Once every line in the data that follows has been checked for the word "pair", give only the number of lines that hold it.

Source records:
============================================================
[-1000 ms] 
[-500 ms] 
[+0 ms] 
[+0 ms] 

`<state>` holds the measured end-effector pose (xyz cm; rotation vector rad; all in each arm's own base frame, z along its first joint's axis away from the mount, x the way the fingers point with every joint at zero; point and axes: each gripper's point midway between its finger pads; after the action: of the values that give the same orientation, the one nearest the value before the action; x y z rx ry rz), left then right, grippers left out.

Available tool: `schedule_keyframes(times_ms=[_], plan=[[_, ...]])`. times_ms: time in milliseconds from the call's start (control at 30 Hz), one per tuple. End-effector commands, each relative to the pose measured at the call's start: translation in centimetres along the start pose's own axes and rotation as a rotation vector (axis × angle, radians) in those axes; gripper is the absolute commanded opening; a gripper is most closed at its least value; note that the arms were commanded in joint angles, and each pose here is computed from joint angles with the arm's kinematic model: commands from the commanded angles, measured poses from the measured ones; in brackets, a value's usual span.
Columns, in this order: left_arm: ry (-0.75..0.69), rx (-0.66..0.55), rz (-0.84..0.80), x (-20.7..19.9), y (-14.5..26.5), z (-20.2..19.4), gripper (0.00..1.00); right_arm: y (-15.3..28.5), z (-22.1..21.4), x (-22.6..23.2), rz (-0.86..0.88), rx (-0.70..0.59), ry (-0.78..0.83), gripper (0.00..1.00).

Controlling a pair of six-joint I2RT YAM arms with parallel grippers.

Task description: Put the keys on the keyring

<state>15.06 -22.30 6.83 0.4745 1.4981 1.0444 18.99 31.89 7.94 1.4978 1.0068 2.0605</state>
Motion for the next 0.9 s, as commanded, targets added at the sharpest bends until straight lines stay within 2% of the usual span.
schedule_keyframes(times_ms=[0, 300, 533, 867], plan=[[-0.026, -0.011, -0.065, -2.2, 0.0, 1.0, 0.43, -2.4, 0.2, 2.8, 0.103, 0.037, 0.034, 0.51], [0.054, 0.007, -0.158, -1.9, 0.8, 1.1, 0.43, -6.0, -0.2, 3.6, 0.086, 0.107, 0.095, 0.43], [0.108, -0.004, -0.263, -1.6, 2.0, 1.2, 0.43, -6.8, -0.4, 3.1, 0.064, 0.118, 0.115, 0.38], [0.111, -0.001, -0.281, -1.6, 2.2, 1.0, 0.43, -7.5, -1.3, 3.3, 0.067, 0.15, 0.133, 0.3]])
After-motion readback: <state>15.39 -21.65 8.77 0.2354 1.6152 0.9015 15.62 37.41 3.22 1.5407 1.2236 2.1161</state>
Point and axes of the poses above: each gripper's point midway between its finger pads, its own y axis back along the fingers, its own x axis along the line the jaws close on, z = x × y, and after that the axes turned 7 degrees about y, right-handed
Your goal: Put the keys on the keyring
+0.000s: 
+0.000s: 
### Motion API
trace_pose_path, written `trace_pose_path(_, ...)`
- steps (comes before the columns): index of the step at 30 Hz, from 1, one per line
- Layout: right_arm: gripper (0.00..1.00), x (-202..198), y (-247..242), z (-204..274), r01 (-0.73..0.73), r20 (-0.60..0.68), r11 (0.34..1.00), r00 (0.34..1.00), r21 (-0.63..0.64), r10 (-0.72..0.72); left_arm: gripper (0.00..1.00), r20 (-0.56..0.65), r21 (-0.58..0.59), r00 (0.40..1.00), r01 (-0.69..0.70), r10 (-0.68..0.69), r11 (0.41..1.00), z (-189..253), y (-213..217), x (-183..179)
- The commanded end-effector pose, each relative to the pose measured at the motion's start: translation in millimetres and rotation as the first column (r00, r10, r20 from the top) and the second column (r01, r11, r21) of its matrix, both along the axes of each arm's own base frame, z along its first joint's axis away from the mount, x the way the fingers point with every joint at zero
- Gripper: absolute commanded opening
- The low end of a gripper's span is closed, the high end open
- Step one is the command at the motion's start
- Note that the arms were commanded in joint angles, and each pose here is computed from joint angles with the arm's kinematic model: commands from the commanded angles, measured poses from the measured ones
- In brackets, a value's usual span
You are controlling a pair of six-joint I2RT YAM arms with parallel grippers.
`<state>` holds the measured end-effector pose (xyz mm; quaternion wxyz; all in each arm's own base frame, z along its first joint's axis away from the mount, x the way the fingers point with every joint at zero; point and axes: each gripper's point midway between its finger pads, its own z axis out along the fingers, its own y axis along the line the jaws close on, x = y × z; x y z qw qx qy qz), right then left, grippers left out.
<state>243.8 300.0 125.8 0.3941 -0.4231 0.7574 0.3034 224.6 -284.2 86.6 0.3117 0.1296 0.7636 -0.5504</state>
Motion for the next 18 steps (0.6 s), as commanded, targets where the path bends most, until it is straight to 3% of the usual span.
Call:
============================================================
Task solution
2